En mars 2026, Rémi Gaillard, ancien humoriste et militant animaliste, a échoué à se qualifier pour le second tour des élections municipales de Montpellier après avoir obtenu 8,21 % au premier tour. Son candidature, lancée sous la liste « Oui, nous rions », s’était concentrée sur l’écologie, la démocratie directe et la transparence – des thèmes qui ont suscité des critiques de la part du groupe électoral du maire actuel Michaël Delafosse (PS).

Le candidat a dénoncé plusieurs incidents d’intimidation au cours de sa campagne. En mai 2024, deux pins âgés de plusieurs décennies ont été abattus sur son terrain par une entreprise mandatée par la Métropole de Montpellier, alors qu’il n’était pas présent. Cet acte a été qualifié par Gaillard d’intrusion dans sa propriété privée et d’une tentative de pression politique. Ce type d’événement avait déjà été rapporté en 2020 après l’élection, lorsque des arbres avaient été détruits trois mois suivant le scrutin.
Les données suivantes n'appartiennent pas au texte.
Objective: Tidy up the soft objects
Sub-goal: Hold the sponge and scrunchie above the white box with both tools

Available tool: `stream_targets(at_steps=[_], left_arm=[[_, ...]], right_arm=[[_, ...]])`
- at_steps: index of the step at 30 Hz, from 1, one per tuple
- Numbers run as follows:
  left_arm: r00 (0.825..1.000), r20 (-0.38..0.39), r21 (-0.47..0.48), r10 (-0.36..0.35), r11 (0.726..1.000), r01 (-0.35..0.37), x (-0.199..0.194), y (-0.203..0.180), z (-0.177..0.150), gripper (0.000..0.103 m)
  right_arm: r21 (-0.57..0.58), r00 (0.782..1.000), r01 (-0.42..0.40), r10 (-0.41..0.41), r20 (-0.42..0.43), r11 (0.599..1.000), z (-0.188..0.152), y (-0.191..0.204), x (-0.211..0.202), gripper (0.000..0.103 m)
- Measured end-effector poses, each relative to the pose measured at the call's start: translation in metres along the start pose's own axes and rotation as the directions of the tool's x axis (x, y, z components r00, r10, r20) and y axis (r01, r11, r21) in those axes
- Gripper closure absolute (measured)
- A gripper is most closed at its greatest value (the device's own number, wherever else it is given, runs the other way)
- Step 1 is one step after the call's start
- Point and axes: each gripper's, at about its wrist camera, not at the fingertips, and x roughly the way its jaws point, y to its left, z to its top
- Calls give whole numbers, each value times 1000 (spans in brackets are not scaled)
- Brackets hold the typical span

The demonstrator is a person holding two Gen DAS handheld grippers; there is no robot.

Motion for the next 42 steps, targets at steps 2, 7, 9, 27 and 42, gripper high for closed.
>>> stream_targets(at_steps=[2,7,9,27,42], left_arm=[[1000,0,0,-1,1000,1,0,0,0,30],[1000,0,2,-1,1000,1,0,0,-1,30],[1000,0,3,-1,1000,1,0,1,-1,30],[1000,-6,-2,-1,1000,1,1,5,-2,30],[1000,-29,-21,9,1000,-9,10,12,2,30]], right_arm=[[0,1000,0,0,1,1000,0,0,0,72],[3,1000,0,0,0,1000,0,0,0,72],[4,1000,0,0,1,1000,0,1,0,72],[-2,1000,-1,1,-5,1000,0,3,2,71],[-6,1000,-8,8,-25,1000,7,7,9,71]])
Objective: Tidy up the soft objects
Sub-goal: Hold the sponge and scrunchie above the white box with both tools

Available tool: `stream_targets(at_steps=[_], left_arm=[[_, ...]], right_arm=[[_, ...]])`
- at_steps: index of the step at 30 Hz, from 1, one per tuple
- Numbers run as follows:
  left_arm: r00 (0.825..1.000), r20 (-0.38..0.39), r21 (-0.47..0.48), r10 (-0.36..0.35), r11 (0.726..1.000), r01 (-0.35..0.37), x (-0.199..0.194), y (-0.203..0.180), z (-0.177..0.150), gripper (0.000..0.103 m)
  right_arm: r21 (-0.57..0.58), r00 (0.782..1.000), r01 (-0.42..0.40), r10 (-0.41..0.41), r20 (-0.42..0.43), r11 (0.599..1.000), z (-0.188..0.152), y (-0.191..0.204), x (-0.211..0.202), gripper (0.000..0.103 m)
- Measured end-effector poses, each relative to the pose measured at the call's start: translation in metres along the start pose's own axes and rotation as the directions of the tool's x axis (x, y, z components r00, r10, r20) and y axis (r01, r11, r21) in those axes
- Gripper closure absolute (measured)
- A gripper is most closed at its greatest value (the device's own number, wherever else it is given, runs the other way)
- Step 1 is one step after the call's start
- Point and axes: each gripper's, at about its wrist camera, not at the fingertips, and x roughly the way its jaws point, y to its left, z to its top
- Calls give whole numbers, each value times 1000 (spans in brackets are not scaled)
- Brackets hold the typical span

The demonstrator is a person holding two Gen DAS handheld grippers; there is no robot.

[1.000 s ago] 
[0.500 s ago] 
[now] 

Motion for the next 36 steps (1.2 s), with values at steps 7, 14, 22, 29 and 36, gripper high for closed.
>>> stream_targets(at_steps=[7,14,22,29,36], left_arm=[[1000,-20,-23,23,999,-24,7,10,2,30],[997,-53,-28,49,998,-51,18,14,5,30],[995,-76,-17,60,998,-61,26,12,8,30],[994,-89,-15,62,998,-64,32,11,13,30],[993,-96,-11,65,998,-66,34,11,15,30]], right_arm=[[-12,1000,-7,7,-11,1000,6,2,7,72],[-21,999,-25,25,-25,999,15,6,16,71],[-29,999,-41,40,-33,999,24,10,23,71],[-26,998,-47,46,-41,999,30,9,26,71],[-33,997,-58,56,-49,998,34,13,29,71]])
En outre, François Villette, adjoint du cabinet du maire Delafosse, avait publié un message en 2020 évoquant que les critiques de Gaillard « donnaient envie de sortir son revolver », accompagné d’une photo d’un fusil. Une polémique plus ancienne remonte à janvier 2022, lorsqu’il a été confronté à des directives de France Télévisions pour ne pas être mentionné dans les remerciements après avoir aidé un bénéficiaire en difficulté.
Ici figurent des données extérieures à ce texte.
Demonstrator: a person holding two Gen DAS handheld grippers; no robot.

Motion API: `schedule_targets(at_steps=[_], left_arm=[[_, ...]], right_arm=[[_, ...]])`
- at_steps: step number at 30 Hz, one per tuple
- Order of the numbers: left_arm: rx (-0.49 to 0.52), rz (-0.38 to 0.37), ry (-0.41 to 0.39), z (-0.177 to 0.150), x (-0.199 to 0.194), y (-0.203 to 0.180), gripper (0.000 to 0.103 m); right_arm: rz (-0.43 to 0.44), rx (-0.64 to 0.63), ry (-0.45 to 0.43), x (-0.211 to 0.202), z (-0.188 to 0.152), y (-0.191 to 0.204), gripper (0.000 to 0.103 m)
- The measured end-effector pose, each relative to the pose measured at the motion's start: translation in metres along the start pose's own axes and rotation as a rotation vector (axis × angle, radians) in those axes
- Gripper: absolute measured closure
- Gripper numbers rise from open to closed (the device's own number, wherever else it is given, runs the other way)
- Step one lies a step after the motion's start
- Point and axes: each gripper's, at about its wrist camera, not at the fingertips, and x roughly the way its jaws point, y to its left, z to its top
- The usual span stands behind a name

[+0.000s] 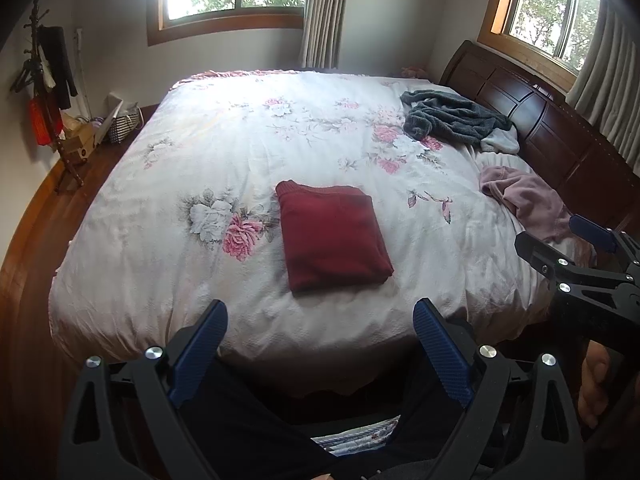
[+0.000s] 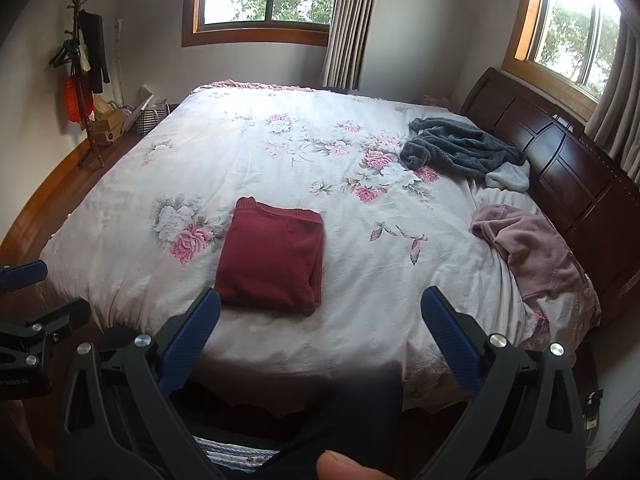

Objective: Fold small clothes

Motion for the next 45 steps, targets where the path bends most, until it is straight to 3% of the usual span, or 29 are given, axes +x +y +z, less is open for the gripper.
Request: schedule_targets(at_steps=[45], left_arm=[[0.017, -0.012, 0.018, 0.005, 0.021, -0.001, 0.009]], right_arm=[[0.004, 0.004, 0.019, 0.018, 0.000, 0.003, 0.003]])
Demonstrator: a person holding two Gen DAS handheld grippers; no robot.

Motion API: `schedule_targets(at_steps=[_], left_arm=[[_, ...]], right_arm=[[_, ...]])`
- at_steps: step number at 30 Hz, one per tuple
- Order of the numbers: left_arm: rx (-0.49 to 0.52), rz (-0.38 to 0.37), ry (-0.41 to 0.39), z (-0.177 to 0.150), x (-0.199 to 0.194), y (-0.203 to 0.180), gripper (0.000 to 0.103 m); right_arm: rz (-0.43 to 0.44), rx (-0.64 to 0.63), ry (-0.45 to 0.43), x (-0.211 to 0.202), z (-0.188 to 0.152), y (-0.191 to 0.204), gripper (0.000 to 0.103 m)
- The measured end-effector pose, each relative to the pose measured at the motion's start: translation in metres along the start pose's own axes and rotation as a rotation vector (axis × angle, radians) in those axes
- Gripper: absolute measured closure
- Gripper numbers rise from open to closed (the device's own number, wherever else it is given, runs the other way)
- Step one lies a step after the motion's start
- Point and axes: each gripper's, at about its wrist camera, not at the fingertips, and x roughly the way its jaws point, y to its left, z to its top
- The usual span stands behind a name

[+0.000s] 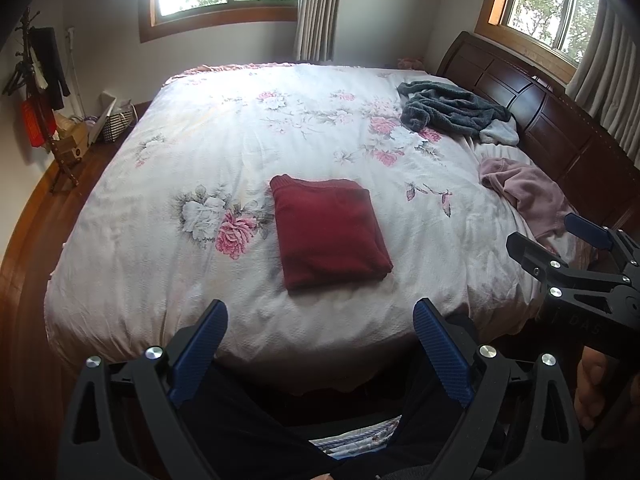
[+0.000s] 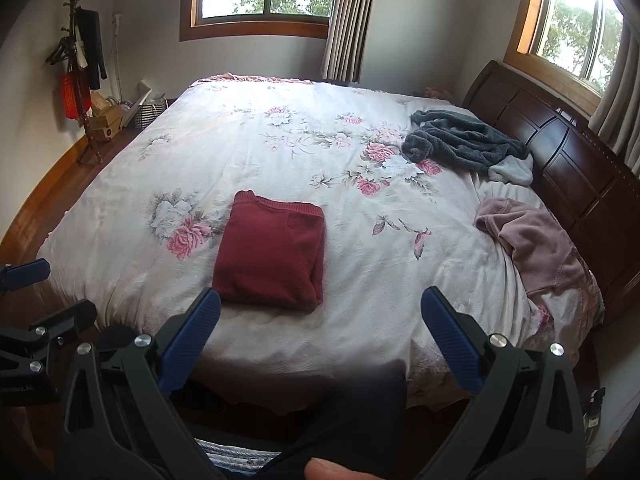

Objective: Fold small clothes

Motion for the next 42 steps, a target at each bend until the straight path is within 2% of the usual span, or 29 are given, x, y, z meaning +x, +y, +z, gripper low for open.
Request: schedule_targets(at_steps=[42], left_arm=[[0.006, -0.004, 0.015, -0.007, 0.010, 0.008, 0.009]], right_arm=[[0.013, 0.004, 0.005, 0.007, -0.005, 0.001, 0.003]])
Avec près de sept millions d’abonnés sur YouTube et un million sur Instagram, Gaillard a demandé une évaluation de sécurité personnelle au ministère de l’Intérieur. Les médias traditionnels ont principalement souligné son profil atypique plutôt que les récits plus profonds qu’il dénonce. Son combat met en lumière un fossé entre les enjeux locaux et la couverture médiatique, souvent silencieuse face aux tensions réelles.